- Born: 21 April 1887 Stamford, Lincolnshire
- Died: 8 December 1959 (aged 72) London
- Education: London School of Economics
- Occupations: economist, nurse, writer
- Employer: University of Edinburgh
- Known for: redesigning the education of nurses

= Gladys Beaumont Carter =

Leading UK nurse and writer (1887–1959)

Gladys Beaumont Carter (21 April 1887 – 8 December 1959) was an English midwife, academic nurse, economist and writer. Her research led to the first academic university department for nursing in Europe at the University of Edinburgh.

== Life ==
Carter was born in Stamford, Lincolnshire in 1887. Her parents were Edith Cecilia Carter (née Beaumont) and Thomas Edward Carter, a general practitioner. She had a younger brother and a sister. She was educated in private schools in England and Brussels, Belgium before attending the North London Collegiate School. From 1917 to 1918, she studied social sciences at the University of Bristol. She made sociology her specialist subject when she studied economics at the London School of Economics from 1918 to 1922, graduating with a BSc (Econ). She then studied midwifery and at the end of 1923 went to work as a midwife and health visitor for the City of Westminster Health Society. In 1925, she trained in nursing at London's King's College Hospital, and in 1928 became a state registered nurse.

By 1930, she was teaching midwifery and had started campaigning for higher educational standards in nursing. She was unusual in being both a graduate and a nurse, and she believed this combination was the future. She apologised in the Nursing Times for applying economics to nursing but said that this was necessary beyond "vocation" and "self sacrifice". Nurses were learning how to cope and not how to assist in a better medical service.

In 1934, she became the Organising Secretary of the Royal College of Midwives, then called the Midwife's Institute. She was the Education Officer and revised and published The Midwife's Dictionary and Encyclopaedia in 1934 and again in 1939.

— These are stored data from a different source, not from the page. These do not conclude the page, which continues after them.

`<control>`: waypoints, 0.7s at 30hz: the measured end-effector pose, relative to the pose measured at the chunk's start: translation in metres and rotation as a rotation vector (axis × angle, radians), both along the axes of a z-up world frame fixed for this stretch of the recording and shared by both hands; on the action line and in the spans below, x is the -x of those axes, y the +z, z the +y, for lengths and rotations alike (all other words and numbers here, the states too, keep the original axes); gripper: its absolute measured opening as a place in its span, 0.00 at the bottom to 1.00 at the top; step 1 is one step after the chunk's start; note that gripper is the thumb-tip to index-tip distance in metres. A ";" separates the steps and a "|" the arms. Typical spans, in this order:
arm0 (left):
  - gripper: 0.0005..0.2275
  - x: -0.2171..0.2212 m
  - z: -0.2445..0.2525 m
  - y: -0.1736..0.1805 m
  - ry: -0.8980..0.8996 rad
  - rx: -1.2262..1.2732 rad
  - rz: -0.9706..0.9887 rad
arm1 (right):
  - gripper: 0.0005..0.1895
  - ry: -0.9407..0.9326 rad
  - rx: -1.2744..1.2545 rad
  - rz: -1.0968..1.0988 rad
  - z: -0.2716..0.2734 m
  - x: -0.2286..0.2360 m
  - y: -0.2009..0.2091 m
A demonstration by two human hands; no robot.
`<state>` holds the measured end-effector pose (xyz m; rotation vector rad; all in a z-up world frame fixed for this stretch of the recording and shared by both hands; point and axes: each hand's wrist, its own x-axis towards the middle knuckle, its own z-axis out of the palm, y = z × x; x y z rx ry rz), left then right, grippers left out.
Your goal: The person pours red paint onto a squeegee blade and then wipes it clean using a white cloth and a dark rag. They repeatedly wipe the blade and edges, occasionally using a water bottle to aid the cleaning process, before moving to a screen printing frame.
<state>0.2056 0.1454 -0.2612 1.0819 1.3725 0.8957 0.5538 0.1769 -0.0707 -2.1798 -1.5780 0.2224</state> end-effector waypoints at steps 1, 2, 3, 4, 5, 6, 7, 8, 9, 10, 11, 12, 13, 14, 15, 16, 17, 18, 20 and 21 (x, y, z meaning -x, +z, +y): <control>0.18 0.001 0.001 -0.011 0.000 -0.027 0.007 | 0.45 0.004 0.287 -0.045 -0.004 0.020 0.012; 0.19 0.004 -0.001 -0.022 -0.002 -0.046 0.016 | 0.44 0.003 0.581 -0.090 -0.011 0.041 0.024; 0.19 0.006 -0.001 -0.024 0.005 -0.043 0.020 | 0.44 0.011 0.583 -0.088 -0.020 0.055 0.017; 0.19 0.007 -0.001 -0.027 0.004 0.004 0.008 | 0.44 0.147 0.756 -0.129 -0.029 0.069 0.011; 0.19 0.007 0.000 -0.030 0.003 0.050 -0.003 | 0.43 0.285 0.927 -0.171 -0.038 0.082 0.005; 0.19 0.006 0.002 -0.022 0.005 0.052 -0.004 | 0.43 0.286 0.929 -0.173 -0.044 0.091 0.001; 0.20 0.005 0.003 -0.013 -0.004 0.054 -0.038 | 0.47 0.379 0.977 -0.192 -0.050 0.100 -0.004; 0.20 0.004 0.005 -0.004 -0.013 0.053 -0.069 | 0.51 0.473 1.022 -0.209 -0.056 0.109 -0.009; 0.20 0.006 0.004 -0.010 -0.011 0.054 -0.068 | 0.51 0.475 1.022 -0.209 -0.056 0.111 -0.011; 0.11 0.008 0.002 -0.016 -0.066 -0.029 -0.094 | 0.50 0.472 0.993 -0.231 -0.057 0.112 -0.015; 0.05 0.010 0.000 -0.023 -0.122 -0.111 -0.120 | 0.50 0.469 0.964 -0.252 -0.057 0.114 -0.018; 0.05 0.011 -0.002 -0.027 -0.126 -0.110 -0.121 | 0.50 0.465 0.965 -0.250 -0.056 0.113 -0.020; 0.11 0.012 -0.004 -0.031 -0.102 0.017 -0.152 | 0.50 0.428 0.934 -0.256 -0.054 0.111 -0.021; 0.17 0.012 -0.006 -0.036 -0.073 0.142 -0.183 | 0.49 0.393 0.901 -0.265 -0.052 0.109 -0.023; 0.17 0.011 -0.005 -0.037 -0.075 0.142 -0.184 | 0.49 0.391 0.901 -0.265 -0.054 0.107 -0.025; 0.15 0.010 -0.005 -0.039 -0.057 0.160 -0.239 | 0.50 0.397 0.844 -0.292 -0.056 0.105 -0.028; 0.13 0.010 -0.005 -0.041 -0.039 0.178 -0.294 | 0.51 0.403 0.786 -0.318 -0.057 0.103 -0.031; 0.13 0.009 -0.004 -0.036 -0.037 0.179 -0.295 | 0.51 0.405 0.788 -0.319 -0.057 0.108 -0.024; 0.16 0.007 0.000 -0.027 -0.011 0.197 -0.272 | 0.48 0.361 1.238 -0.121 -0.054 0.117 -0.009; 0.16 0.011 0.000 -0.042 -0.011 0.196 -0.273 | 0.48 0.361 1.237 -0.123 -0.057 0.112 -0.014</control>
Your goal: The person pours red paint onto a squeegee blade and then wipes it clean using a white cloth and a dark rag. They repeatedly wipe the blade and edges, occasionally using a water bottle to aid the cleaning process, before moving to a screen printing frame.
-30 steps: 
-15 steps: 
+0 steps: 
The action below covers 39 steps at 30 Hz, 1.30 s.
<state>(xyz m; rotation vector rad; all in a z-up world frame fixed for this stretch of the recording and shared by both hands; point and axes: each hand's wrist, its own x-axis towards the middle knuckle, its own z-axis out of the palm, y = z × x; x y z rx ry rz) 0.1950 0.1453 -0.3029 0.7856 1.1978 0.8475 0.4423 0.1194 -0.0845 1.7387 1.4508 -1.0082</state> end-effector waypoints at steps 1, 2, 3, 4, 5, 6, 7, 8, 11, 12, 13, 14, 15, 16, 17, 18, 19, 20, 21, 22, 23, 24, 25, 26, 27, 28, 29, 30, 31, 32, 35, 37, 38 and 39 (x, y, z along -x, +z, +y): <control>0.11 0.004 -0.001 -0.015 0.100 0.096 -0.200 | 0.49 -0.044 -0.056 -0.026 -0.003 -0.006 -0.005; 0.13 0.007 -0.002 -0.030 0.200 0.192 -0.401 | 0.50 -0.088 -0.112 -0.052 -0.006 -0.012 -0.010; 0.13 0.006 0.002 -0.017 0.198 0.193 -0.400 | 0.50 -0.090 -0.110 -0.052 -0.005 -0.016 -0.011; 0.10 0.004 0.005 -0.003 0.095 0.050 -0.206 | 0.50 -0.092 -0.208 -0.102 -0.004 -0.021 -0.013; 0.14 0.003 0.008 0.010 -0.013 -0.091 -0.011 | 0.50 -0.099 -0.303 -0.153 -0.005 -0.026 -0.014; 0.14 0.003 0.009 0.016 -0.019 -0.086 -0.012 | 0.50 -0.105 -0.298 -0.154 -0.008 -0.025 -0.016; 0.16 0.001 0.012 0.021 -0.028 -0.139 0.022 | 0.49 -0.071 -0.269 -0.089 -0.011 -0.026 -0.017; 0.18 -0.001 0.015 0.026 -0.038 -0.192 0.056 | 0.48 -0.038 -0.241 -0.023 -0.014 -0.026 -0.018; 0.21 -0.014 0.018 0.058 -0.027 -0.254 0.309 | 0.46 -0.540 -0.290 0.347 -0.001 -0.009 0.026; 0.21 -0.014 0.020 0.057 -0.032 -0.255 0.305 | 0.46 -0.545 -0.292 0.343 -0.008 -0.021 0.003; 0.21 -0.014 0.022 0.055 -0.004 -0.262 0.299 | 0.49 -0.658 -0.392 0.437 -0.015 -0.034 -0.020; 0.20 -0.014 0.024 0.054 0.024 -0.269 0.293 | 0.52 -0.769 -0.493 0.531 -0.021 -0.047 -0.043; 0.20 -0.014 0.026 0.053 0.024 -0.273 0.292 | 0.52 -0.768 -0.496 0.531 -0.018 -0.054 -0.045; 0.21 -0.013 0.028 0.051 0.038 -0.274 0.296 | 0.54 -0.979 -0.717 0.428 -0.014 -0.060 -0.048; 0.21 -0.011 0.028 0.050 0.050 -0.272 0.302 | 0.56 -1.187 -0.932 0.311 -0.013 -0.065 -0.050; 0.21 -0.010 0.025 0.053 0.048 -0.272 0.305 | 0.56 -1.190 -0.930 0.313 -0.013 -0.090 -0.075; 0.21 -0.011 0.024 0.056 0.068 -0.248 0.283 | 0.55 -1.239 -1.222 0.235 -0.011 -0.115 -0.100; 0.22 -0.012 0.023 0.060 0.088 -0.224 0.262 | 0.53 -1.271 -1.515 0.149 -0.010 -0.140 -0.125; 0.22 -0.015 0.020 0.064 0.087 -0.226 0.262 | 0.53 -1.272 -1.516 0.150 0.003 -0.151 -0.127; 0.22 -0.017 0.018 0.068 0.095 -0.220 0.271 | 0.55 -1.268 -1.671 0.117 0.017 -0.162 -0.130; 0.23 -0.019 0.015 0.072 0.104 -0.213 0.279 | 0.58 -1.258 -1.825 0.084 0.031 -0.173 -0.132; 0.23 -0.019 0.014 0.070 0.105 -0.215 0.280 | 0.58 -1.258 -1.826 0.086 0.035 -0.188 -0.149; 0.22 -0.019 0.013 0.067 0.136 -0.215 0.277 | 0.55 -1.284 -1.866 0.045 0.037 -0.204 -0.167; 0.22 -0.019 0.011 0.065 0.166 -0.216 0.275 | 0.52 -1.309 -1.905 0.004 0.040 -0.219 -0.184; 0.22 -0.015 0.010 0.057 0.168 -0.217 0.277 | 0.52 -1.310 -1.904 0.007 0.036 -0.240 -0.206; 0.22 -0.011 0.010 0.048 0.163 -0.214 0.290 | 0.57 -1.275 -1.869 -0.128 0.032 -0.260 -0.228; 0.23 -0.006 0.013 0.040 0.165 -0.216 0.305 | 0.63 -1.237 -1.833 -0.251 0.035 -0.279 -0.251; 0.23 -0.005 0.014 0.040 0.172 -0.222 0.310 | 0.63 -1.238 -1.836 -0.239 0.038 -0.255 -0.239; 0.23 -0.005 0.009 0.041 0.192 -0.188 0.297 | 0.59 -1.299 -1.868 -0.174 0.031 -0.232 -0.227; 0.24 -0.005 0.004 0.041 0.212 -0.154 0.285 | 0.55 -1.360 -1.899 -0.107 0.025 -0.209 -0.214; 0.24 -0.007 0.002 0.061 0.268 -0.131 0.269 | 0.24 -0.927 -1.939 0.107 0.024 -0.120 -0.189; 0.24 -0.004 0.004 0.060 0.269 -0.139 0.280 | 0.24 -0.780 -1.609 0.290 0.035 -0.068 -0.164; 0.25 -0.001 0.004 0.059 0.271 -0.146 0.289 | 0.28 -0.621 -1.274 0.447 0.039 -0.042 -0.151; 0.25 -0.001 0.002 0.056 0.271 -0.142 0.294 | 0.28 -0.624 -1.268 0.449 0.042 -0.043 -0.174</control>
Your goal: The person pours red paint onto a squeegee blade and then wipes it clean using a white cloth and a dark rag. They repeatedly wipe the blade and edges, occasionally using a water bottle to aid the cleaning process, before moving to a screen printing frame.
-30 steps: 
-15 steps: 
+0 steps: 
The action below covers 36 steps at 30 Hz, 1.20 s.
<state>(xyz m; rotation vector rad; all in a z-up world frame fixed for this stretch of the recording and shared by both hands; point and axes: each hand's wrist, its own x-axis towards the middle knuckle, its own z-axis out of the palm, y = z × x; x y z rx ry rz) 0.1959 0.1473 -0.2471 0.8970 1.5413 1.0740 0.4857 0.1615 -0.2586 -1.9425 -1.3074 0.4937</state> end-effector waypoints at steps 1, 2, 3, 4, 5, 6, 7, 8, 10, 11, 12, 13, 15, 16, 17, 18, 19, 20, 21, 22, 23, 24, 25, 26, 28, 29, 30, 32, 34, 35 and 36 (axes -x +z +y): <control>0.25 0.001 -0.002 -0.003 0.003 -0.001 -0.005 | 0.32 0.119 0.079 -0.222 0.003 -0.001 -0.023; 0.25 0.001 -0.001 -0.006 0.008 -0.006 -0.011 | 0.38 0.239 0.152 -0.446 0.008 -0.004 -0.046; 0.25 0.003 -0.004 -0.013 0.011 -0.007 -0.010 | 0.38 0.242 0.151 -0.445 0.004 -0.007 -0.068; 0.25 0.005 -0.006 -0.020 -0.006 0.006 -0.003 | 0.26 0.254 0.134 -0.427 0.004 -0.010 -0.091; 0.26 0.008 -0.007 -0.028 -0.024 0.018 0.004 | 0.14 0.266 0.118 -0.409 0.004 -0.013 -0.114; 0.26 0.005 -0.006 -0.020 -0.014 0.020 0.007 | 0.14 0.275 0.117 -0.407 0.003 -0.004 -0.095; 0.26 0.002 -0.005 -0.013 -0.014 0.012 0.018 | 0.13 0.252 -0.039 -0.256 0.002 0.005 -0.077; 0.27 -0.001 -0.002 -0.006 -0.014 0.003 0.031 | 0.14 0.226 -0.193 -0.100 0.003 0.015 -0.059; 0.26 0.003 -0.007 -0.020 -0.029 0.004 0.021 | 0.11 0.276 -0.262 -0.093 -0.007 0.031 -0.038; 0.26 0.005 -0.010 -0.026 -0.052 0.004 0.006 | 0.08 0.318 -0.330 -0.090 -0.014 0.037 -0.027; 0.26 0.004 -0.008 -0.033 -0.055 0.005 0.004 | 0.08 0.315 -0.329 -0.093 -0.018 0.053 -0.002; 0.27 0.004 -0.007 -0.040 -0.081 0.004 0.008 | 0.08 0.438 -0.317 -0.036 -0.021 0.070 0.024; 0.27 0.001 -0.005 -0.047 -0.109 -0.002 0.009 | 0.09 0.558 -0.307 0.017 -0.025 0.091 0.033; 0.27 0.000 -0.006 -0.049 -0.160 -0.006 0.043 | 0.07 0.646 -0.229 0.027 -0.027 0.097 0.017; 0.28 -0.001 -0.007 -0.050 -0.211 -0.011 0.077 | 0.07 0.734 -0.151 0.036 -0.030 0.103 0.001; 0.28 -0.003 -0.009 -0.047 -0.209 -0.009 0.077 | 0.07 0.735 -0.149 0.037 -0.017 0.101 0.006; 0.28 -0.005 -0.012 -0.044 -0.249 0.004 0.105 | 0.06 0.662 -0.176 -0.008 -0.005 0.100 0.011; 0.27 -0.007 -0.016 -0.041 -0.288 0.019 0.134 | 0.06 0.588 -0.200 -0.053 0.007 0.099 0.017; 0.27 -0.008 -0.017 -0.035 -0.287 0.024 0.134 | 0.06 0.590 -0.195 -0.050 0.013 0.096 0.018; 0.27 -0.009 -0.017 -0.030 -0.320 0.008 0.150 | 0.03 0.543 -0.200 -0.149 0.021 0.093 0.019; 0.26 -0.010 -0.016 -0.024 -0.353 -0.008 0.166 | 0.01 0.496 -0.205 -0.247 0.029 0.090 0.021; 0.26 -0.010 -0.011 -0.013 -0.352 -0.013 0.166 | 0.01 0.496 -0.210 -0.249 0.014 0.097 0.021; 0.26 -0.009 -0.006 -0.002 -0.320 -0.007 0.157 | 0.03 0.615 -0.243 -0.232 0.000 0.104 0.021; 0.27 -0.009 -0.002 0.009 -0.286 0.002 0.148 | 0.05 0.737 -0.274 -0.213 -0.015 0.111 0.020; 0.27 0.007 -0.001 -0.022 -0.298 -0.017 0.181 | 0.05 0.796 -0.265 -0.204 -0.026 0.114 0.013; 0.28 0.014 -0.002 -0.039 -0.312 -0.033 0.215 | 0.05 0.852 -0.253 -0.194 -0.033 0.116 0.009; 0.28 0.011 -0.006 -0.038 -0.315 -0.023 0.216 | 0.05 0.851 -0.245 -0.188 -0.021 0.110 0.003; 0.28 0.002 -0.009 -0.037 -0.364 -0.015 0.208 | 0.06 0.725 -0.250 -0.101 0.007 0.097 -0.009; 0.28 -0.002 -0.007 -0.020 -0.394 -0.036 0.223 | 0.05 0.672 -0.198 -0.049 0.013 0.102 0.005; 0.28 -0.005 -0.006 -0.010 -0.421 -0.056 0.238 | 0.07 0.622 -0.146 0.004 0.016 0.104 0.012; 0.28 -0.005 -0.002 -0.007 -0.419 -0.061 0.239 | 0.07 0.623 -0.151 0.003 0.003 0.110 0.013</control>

In 1938, she published A New Deal for Nurses. She wrote about the effect of rigid hierarchies and outdated discipline which encouraged bullying and created barriers to progress and recruitment of nurses. She wrote about the ceremonies and forms created by matrons and ward sisters that created mental health issues for their subordinates.

Carter began work with the University of Edinburgh in 1953. She had been teaching at the University of Toronto but returned to do research funded by the Boots company. She was the first nurse to receive a research grant and her work was supported by the Scottish branch of the Royal College of Nursing and the University of Edinburgh. From 1952, she reviewed the existing course for tutors of nursing in Edinburgh and compared it with three alternative courses in England. In 1956, the University opened the first department of nursing in Europe for academic study. The new course was two years long and all students were required to meet the entrance requirements of the University. The course and department were inspired by Carter's work, a University working party and a 1955 grant from the Rockefeller Foundation.

Carter joined the University of Edinburgh's Medical faculty.

==Death and legacy==
Carter became ill in 1956 and died at King's College Hospital, London, on 8 December 1959.

Elsie Stephenson, who did not have an academic nursing background, became the first director of the Nursing Studies Unit at the University.

In 1954, Carter compiled, in collaboration with Gladys H. Dodds, A Dictionary of Midwifery and Public Health. A second edition was published posthumously in 1963.